Tag Archive: Spirit


Part 2….

So I wasn’t really sure whether to write on here again? Is it a good idea? I don’t know…. So much has happened since November.

I’m fighting depression -and yeah I know I’ve said in posts on here that I don’t have depression- cuz to me to admit is to say I am weak, and weakness, is unacceptable. I stopped taking my tablets just before christmas. I didn’t like how they made me feel,think, how they numbed the edges of real, how they fuzzed the edges of squares and made them all freaky circles. I cared, I functioned normal but, I just wasn’t bothered, didn’t want to argue, didn’t have an opinion. I just was….

So new tablets and new doc to talk to ( I don’t like the “P” word or maybe it’s just the “IST” bit I don’t like? I don’t know.)  This new docs ok, he has taken the time to read my file but most importantly is taking his time letting me talk and not asking about the fuck off huge Demon playing with fire glaring menacingly in the room. I think maybe that’s why I don’t like Mental health professionals. The ones I’ve been involved with through out my life want to get from 1 – 10 in a straight line as quickly as possible and don’t like the fact that I have a half million obstacles to go around, just to get from 1 – 2 most of which have been created with the sole purpose so that I don’t get hurt.

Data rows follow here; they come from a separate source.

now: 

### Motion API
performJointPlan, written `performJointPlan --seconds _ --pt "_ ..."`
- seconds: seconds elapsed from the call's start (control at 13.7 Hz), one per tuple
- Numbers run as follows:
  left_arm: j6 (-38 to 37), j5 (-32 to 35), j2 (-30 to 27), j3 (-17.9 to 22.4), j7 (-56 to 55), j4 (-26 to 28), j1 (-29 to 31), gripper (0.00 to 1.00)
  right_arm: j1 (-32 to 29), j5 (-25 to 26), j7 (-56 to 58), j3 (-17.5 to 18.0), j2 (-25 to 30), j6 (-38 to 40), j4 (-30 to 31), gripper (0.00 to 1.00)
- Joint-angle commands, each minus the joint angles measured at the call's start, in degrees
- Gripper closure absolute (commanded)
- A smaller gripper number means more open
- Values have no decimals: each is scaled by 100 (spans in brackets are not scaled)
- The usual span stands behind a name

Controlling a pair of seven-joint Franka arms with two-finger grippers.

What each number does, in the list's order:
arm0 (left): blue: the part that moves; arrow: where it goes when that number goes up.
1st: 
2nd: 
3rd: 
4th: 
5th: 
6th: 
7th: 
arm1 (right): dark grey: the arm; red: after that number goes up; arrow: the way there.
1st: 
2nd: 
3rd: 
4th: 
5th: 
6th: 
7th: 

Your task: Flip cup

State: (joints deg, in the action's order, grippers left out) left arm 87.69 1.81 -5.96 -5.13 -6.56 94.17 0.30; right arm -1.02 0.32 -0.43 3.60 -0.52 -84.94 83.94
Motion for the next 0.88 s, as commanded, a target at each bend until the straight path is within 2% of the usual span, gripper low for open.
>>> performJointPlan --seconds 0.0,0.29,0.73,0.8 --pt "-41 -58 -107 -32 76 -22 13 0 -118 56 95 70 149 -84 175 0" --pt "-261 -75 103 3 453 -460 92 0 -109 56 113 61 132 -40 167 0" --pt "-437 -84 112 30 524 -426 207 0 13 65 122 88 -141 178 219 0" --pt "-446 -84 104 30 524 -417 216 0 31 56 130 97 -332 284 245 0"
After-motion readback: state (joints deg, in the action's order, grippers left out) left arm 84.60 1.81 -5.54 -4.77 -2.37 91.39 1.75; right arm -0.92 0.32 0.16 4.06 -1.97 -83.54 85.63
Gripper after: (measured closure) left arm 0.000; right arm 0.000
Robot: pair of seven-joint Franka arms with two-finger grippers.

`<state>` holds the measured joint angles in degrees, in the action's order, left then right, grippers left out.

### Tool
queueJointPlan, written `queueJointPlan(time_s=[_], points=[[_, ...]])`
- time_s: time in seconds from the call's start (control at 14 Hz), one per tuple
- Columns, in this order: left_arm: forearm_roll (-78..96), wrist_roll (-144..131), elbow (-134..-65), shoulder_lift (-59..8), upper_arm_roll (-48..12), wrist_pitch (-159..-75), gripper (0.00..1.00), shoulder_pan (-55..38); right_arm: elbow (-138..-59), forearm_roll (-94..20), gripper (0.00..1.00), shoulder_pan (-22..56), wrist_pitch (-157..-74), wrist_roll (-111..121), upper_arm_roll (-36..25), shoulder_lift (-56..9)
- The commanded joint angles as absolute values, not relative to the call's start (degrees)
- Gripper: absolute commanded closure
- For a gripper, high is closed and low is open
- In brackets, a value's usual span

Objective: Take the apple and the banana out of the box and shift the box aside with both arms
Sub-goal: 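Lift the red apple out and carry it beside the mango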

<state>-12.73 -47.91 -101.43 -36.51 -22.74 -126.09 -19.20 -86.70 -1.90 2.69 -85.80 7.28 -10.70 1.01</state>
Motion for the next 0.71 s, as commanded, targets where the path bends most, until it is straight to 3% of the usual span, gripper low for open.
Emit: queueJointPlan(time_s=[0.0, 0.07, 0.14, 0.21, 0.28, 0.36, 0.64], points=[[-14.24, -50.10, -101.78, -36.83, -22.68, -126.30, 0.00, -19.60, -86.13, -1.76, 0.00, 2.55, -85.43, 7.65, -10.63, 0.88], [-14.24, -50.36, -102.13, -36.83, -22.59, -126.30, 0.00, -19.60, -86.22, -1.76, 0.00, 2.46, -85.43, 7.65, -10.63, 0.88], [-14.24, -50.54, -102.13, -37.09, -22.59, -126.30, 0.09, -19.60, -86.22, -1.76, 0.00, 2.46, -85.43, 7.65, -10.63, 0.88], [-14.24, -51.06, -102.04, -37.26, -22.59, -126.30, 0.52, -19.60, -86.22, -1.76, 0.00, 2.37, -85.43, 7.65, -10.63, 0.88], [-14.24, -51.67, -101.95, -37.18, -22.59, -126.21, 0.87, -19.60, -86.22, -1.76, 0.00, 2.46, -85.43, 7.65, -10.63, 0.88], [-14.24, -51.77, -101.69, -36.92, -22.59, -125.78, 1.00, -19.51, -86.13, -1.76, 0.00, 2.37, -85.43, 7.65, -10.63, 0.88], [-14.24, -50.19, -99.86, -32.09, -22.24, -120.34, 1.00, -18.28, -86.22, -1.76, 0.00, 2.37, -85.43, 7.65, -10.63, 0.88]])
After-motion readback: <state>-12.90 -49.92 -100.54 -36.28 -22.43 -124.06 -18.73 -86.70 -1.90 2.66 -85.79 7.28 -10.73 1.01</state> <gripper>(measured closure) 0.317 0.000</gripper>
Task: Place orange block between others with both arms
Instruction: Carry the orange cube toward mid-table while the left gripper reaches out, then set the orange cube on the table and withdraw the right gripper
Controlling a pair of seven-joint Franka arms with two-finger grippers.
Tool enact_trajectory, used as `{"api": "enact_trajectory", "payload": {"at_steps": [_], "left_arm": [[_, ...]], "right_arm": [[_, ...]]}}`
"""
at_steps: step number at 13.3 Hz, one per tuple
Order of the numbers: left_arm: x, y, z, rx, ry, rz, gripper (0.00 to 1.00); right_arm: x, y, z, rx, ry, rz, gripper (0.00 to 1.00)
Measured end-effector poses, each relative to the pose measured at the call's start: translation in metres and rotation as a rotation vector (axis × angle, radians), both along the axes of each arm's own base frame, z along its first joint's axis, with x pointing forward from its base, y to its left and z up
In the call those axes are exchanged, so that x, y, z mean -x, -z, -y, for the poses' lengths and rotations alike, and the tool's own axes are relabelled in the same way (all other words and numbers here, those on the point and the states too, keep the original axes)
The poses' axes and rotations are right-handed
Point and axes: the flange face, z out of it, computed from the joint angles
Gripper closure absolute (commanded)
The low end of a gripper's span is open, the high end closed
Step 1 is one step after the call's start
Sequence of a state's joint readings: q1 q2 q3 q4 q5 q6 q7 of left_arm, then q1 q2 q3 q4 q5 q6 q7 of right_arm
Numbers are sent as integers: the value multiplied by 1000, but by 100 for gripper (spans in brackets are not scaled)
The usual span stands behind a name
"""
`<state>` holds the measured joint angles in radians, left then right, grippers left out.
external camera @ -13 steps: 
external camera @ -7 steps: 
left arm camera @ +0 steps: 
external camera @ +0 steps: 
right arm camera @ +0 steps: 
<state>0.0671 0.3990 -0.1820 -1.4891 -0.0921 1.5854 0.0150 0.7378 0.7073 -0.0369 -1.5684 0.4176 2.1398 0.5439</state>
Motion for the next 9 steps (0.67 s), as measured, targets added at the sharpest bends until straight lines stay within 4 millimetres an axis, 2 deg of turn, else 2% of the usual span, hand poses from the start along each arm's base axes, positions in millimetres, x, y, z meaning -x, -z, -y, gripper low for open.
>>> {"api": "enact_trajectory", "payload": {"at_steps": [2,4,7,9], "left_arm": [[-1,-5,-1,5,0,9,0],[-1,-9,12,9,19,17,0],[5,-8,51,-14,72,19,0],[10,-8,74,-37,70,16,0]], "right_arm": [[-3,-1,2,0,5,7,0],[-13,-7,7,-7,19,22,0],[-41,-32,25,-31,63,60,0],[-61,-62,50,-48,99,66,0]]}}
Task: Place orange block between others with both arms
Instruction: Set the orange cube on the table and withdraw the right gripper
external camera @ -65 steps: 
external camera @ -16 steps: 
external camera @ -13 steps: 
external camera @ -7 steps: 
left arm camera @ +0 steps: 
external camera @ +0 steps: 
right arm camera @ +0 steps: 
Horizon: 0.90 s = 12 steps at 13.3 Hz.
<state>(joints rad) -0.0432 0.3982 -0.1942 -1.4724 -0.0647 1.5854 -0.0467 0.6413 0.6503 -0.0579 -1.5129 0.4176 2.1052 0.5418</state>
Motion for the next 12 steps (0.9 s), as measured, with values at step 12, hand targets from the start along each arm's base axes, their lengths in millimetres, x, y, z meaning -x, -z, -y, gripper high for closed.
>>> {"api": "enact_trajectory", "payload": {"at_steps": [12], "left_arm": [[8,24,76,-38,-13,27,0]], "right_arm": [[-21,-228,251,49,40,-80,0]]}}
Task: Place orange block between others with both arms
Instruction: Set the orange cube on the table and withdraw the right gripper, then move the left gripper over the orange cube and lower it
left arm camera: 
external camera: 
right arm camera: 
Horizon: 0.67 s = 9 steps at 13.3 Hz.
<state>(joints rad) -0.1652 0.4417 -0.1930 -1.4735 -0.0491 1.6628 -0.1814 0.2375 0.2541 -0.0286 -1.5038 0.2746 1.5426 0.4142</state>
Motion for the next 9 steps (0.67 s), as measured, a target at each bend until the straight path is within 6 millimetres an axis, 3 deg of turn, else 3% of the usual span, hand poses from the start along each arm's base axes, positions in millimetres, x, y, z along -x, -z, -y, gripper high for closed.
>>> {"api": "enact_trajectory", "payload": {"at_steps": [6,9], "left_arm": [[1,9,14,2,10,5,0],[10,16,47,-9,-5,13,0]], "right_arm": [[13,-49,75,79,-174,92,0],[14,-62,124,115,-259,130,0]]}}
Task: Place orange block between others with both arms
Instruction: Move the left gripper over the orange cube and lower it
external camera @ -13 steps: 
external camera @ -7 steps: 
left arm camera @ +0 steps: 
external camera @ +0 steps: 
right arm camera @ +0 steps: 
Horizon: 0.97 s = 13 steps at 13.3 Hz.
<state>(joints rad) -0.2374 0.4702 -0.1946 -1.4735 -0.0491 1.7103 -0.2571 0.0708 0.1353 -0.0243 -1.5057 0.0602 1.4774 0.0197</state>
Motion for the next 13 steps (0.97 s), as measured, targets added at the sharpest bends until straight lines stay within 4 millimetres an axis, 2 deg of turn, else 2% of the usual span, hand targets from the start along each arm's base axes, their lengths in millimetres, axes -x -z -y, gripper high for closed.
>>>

When I think of depression, I think of people with suicidal thoughts or tendencies. I think of people that would harm others, ie kill because they believe there is no better life on this Earth. I don’t think of the everyday depression, the one that affects millions of people. Maybe it’s time I did? People with depression are normal, they can act, function and appear as though nothing is wrong at all. I did/do. My noticeable depression was when I “crashed”  just before Christmas about 8 days after stopping my tabs. Looking back I knew I was going to crash, the signs were all there, I just didn’t/never do, see them till after. When its to late….

So, if your still reading this, you may be this must of had a huge impact on my children? Strangely no. Like I said before, people can act perfectly normal with depression.  I mean they grew up with my fear of being touched and that I flinch if someone puts their arms around me. They’ve helped me fight this with out even knowing. Just by being them, constantly throwing their arms around me and in how much I love them and how protective of them I feel. So hugs are now becoming a little easier and I can give some to others without feeling sick. As for hugging my kids? no probs there.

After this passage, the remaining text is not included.